"Le mensonge et la crédulité s'accouplent et engendrent l'Opinion" Paul Valéry

24 septembre 2016

11-Septembre: Barack Obama oppose son veto à des poursuites contre l'Arabie saoudite


Barack Obama et le roi d’Arabie saoudite



Le président américain Barack Obama a opposé vendredi 23 septembre son veto à une loi qui autoriserait les proches des victimes du 11-Septembre à poursuivre l'Arabie saoudite, engageant sur ce dossier sensible un bras de fer périlleux avec le Congrès. Quinze des 19 auteurs des attentats du 11-Septembre étaient des Saoudiens mais l'implication de l'Arabie saoudite, alliée des Etats-Unis, n'a jamais été démontrée.

Tout en exprimant sa "profonde sympathie" pour les victimes et affirmant comprendre leur "désir de justice", le président américain a souligné que cette loi adoptée au Congrès le 10 septembre dernier "aurait un impact néfaste sur la sécurité nationale des Etats-Unis". La Maison Blanche estime que le texte affaiblirait le principe d'immunité qui protège les Etats (et leurs diplomates) de poursuites judiciaires et risque, par un effet boomerang, d'exposer les Etats-Unis à des poursuites devant divers tribunaux à travers le monde.

"Les familles (des victimes) sont scandalisées et très déçues"

Mais les défenseurs du "Justice Against Sponsors of Terrorism Act" insistent sur la nécessité pour les victimes des attentats du 11-Septembre de pouvoir réclamer justice et affirment que l'opposition de l'administration Obama est avant tout liée à la crainte de provoquer la colère de Ryad. "Les familles (des victimes) sont scandalisées et très déçues" par la décision de Barack Obama, a déclaré Terry Strada, dont le mari, Tom, a été tué dans le World Trade Center où il travaillait. Elle a affiché sa détermination à se battre pour que le Congrès se mobilise.

Si les deux tiers des élus se rassemblent derrière le texte, ils pourront surmonter le veto présidentiel et la loi entrera alors en vigueur, ce qui représenterait un cinglant camouflet pour Barack Obama à quelques mois de son départ. Depuis son arrivée au pouvoir en 2009, aucun de ses veto n'a jamais été rejeté.

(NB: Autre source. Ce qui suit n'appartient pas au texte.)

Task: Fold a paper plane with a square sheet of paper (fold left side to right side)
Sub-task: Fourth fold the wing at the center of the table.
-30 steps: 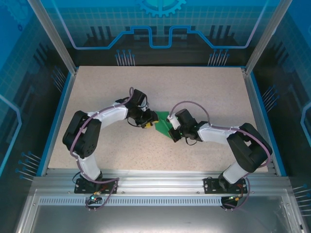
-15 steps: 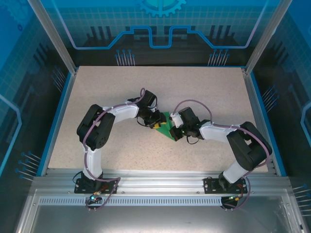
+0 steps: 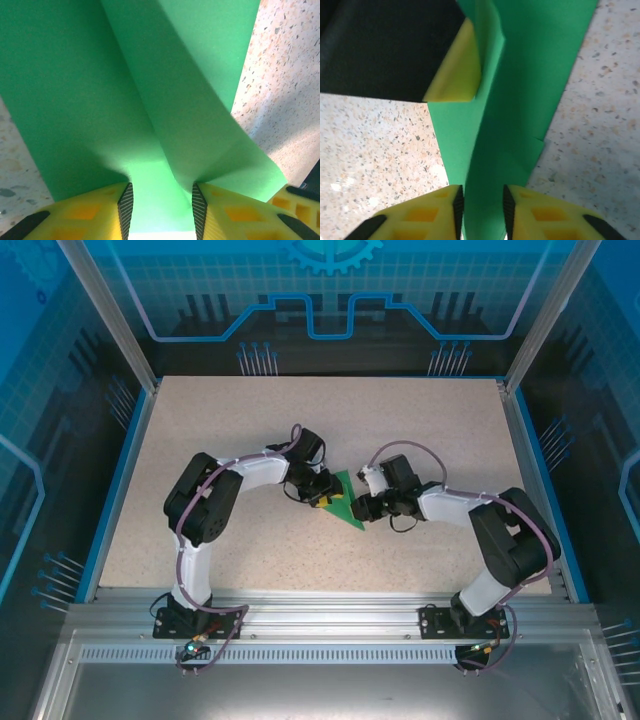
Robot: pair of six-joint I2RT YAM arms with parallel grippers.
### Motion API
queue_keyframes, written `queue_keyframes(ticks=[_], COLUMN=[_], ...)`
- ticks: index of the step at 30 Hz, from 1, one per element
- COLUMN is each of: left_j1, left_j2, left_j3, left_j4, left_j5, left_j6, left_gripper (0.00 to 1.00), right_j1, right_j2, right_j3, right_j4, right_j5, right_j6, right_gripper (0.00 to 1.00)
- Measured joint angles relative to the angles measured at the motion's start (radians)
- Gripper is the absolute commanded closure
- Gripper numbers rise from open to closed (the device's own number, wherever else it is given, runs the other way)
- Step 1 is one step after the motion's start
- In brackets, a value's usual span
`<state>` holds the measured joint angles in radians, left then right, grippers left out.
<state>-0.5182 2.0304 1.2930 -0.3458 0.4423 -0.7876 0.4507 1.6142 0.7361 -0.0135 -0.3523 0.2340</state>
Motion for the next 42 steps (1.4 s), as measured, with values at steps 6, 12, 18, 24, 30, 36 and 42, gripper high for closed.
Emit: queue_keyframes(ticks=[6,12,18,24,30,36,42], left_j1=[-0.002,-0.002,-0.002,-0.002,-0.002,-0.002,-0.002], left_j2=[0.005,0.008,0.009,0.01,0.01,0.01,0.01], left_j3=[0.009,0.01,0.013,0.013,0.013,0.013,0.013], left_j4=[0.001,0.0,0.0,-0.005,-0.005,-0.005,-0.005], left_j5=[0.0,0.0,0.0,0.0,0.0,0.0,0.0], left_j6=[0.0,0.0,0.0,0.0,0.0,0.0,0.0], left_gripper=[0.6,0.6,0.6,0.6,0.6,0.6,0.6], right_j1=[-0.06,-0.093,-0.101,-0.101,-0.101,-0.101,-0.101], right_j2=[0.006,0.096,0.163,0.19,0.225,0.229,0.251], right_j3=[0.072,0.174,0.192,0.209,0.22,0.232,0.253], right_j4=[-0.015,-0.014,-0.022,-0.03,-0.053,-0.073,-0.094], right_j5=[-0.117,-0.207,-0.244,-0.262,-0.257,-0.247,-0.231], right_j6=[0.033,0.068,0.088,0.091,0.091,0.087,0.087], right_gripper=[0.6,0.61,0.64,0.77,0.91,0.96,0.95])
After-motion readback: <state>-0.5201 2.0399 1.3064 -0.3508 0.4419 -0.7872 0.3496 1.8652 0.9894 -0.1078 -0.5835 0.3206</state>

L'exécutif américain est à la manœuvre sur Capitol Hill, en particulier auprès des représentants démocrates, pour s'assurer que le cap fatidique ne soit pas atteint. L'administration Obama dénonce les petits calculs politiques des élus qui expriment "en privé" des réserves sur les dangers du texte mais votent pour, les yeux rivés sur les élections du 8 novembre (scrutin présidentiel mais aussi renouvellement d'une partie du Congrès).

Clinton a fait savoir qu'elle aurait signé cette loi

Chuck Schumer, sénateur démocrate de New York où la loi a évidemment une résonance particulière, a immédiatement regretté une décision "décevante", prédisant qu'elle serait rapidement rejetée par le Congrès. "Si les Saoudiens n'ont rien fait de mal, ils ne devraient pas craindre cette loi. S'ils sont coupables dans les attentats du 11-Septembre, ils devraient rendre des comptes", a-t-il estimé. "La justice pour ces familles ne devrait pas être jetée aux orties pour des raisons diplomatiques".

Hillary Clinton, qui espère bien l'emporter haut la main face au républicain Donald Trump dans l'Etat de New York dont elle fut sénatrice, a fait savoir par son équipe qu'elle aurait signé cette loi.

Le texte a suscité une levée de boucliers dans les monarchies du Golfe qui ont mis en garde contre "un grave précédent". Ces dernières entretiennent des relations déjà tendues avec l'administration Obama à qui elles reprochent, entre autres, d'avoir réintégré l'Iran, grand rival chiite, dans le jeu diplomatique. En coulisses, Ryad s'active pour empêcher le passage de cette loi.

Des poursuites contres les États-Unis dans d'autres pays

La Maison Blanche assure que son inquiétude ne se limite pas à l'impact que cela pourrait avoir sur sa relation avec la monarchie sunnite "mais avec tous les pays du monde". Et met en avant les inquiétudes de nombre de haut responsables américains des deux bords.

Dans une lettre adressée aux élus, l'ancien ministre de la Défense William Cohen et l'ancien patron de la CIA Michael Morell, ont ainsi souligné combien une telle loi pourrait placer les Etats-Unis dans une position délicate. "Nos soldats, nos diplomates et tous les employés du gouvernement américains travaillant à l'étranger pourraient se retrouver visés par des poursuites judiciaires dans d'autres pays", écrivent-ils.